Segment Start: Records shown

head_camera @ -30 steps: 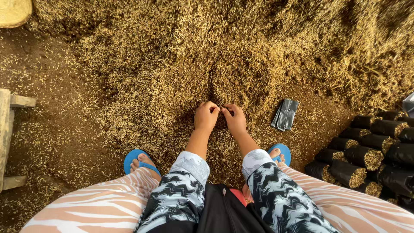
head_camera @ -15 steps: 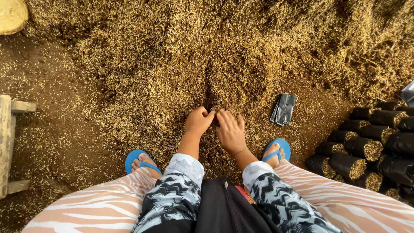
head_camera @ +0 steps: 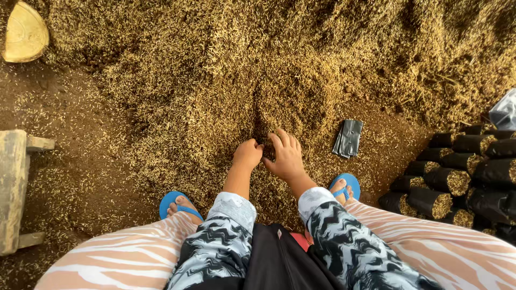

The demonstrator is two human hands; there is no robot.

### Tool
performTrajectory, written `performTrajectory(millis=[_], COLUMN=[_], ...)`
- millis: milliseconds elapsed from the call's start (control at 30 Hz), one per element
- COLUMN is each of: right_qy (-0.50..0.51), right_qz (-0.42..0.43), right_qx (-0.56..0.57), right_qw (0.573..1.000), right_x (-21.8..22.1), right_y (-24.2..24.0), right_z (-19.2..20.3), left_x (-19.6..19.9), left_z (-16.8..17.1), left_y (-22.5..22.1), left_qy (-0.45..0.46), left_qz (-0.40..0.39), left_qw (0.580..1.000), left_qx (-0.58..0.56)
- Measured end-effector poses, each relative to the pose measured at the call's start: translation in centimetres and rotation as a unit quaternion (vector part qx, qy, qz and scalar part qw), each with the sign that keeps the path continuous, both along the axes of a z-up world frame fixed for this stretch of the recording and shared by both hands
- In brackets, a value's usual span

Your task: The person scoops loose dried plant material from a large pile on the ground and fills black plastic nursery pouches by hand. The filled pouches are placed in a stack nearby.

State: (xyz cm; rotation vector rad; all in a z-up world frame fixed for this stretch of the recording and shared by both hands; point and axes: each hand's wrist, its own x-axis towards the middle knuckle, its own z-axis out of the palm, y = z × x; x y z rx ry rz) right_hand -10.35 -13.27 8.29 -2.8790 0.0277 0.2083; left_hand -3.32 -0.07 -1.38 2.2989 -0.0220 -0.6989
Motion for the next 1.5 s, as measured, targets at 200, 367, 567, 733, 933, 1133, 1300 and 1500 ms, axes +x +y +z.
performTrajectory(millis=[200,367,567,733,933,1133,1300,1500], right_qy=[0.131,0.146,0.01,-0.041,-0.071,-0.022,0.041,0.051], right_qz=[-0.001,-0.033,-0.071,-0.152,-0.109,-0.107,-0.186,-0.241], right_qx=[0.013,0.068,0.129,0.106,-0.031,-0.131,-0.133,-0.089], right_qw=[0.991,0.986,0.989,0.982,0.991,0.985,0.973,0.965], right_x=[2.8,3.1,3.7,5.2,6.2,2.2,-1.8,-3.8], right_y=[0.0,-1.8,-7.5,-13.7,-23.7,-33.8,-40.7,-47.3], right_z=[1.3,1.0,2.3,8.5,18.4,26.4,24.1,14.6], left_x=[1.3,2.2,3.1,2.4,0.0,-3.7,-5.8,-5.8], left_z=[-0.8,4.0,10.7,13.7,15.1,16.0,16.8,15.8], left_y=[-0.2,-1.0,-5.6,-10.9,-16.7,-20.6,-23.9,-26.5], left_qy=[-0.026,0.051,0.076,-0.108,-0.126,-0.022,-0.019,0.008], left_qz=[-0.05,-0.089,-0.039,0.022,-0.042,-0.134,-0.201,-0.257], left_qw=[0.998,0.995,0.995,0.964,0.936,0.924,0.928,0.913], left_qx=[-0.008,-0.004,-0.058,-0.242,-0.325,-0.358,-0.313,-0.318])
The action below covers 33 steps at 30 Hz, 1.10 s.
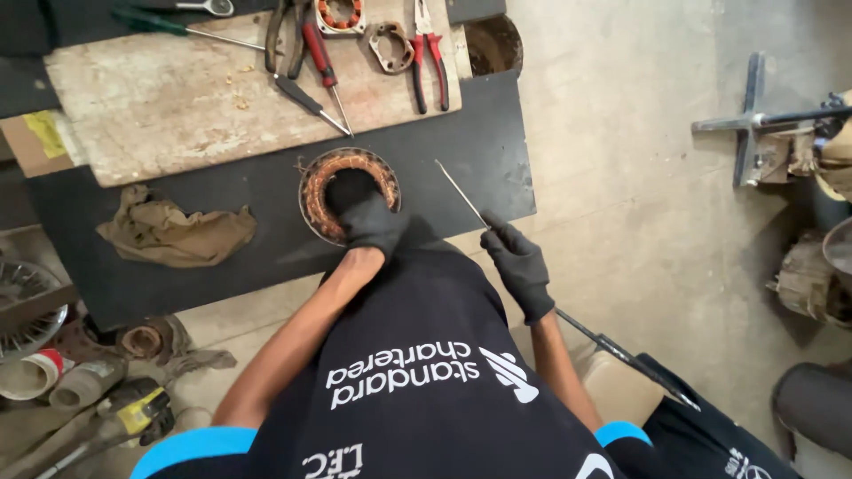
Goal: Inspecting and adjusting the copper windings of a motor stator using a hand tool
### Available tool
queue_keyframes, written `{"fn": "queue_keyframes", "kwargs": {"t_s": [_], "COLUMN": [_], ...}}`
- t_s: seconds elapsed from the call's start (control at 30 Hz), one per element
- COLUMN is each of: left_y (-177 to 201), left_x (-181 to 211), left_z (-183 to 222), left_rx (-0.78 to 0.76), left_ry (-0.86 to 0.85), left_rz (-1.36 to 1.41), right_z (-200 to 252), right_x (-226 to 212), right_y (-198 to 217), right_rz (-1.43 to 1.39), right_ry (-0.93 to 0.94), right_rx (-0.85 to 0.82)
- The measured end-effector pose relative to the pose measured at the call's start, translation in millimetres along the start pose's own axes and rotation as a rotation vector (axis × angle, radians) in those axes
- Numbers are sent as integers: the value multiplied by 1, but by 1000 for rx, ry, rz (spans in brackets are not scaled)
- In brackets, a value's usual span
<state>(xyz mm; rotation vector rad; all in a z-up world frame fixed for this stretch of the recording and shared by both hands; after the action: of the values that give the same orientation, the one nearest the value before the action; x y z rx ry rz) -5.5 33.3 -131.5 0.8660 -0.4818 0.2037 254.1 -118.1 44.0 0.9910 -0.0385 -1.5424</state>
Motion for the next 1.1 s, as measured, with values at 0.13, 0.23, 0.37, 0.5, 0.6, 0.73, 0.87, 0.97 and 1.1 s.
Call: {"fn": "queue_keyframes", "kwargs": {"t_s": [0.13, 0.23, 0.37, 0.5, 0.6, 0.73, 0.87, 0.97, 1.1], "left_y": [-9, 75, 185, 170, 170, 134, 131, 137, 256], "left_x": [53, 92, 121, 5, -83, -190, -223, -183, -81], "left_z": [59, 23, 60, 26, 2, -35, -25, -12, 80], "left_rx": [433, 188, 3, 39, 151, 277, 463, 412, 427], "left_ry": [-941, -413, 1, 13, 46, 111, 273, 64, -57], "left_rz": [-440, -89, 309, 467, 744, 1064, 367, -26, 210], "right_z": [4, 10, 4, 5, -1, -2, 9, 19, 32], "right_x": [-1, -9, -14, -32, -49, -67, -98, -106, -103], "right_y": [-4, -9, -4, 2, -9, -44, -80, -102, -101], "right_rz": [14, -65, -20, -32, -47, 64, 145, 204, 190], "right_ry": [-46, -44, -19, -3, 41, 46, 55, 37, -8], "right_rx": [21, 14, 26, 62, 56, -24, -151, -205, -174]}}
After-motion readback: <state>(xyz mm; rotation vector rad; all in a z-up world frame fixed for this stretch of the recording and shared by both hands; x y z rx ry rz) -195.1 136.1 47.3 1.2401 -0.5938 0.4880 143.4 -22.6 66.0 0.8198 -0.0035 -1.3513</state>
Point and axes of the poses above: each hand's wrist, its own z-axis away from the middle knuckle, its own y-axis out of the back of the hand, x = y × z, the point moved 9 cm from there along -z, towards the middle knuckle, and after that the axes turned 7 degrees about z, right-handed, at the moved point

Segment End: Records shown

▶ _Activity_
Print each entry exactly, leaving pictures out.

▶ _Solution for this task_
head_camera @ -30 steps: 
head_camera @ -15 steps: 
head_camera @ +0 steps: 

The demonstrator is two human hands; there is no robot.

### Tool
performTrajectory, written `performTrajectory(millis=[_], COLUMN=[_], ...)`
- millis: milliseconds elapsed from the call's start (control at 30 Hz), one per element
- COLUMN is each of: right_qy (-0.50..0.51), right_qz (-0.42..0.43), right_qx (-0.56..0.57), right_qw (0.573..1.000), right_x (-21.8..22.1), right_y (-24.2..24.0), right_z (-19.2..20.3), left_x (-19.6..19.9), left_z (-16.8..17.1), left_y (-22.5..22.1), left_qy (-0.45..0.46), left_qz (-0.40..0.39), left_qw (0.580..1.000), left_qx (-0.58..0.56)
- Measured end-effector poses, each relative to the pose measured at the call's start: translation in centimetres and rotation as a unit quaternion (vector part qx, qy, qz and scalar part qw), each with the sign that keeps the path continuous, both along the axes of a z-up world frame fixed for this stretch of the recording and shared by both hands
- In brackets, a value's usual span

Your task: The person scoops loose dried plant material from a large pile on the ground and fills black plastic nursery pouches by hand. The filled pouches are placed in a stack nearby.

State: (xyz cm; rotation vector rad; all in a z-up world frame fixed for this stretch of the recording and shared by both hands; point and axes: each hand's wrist, its own x-axis towards the middle knuckle, its own z-axis out of the palm, y = z × x; x y z rx ry rz) right_hand -10.35 -13.27 8.29 -2.8790 0.0277 0.2083; left_hand -3.32 -0.07 -1.38 2.2989 -0.0220 -0.6989
Motion for the next 1.5 s, as measured, targets at 200, 367, 567, 733, 933, 1133, 1300 and 1500 ms, axes +x +y +z.
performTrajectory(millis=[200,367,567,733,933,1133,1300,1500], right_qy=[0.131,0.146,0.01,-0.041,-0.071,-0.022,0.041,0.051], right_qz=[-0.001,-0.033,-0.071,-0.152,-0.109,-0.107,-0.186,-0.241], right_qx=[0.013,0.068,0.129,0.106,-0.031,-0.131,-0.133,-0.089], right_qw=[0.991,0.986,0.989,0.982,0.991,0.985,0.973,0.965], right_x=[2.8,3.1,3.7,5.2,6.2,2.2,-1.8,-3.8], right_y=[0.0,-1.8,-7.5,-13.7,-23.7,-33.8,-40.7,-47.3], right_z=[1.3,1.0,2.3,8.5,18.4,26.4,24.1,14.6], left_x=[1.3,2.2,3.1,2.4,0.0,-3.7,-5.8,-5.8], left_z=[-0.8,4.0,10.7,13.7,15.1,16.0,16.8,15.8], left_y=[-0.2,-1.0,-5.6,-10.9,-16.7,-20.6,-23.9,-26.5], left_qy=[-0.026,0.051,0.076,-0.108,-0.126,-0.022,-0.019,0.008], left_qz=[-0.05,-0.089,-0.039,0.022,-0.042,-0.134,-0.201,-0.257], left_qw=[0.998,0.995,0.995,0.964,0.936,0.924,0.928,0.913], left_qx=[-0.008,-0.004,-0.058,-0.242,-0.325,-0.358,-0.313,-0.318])
The action below covers 33 steps at 30 Hz, 1.10 s.
Goal: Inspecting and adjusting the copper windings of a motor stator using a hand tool
### Available tool
queue_keyframes, written `{"fn": "queue_keyframes", "kwargs": {"t_s": [_], "COLUMN": [_], ...}}`
- t_s: seconds elapsed from the call's start (control at 30 Hz), one per element
- COLUMN is each of: left_y (-177 to 201), left_x (-181 to 211), left_z (-183 to 222), left_rx (-0.78 to 0.76), left_ry (-0.86 to 0.85), left_rz (-1.36 to 1.41), right_z (-200 to 252), right_x (-226 to 212), right_y (-198 to 217), right_rz (-1.43 to 1.39), right_ry (-0.93 to 0.94), right_rx (-0.85 to 0.82)
- The measured end-effector pose relative to the pose measured at the call's start, translation in millimetres along the start pose's own axes and rotation as a rotation vector (axis × angle, radians) in those axes
- Numbers are sent as integers: the value multiplied by 1, but by 1000 for rx, ry, rz (spans in brackets are not scaled)
- In brackets, a value's usual span
<state>(xyz mm; rotation vector rad; all in a z-up world frame fixed for this stretch of the recording and shared by both hands; after the action: of the values that give the same orientation, the one nearest the value before the action; x y z rx ry rz) -5.5 33.3 -131.5 0.8660 -0.4818 0.2037 254.1 -118.1 44.0 0.9910 -0.0385 -1.5424</state>
Motion for the next 1.1 s, as measured, with values at 0.13, 0.23, 0.37, 0.5, 0.6, 0.73, 0.87, 0.97 and 1.1 s.
Call: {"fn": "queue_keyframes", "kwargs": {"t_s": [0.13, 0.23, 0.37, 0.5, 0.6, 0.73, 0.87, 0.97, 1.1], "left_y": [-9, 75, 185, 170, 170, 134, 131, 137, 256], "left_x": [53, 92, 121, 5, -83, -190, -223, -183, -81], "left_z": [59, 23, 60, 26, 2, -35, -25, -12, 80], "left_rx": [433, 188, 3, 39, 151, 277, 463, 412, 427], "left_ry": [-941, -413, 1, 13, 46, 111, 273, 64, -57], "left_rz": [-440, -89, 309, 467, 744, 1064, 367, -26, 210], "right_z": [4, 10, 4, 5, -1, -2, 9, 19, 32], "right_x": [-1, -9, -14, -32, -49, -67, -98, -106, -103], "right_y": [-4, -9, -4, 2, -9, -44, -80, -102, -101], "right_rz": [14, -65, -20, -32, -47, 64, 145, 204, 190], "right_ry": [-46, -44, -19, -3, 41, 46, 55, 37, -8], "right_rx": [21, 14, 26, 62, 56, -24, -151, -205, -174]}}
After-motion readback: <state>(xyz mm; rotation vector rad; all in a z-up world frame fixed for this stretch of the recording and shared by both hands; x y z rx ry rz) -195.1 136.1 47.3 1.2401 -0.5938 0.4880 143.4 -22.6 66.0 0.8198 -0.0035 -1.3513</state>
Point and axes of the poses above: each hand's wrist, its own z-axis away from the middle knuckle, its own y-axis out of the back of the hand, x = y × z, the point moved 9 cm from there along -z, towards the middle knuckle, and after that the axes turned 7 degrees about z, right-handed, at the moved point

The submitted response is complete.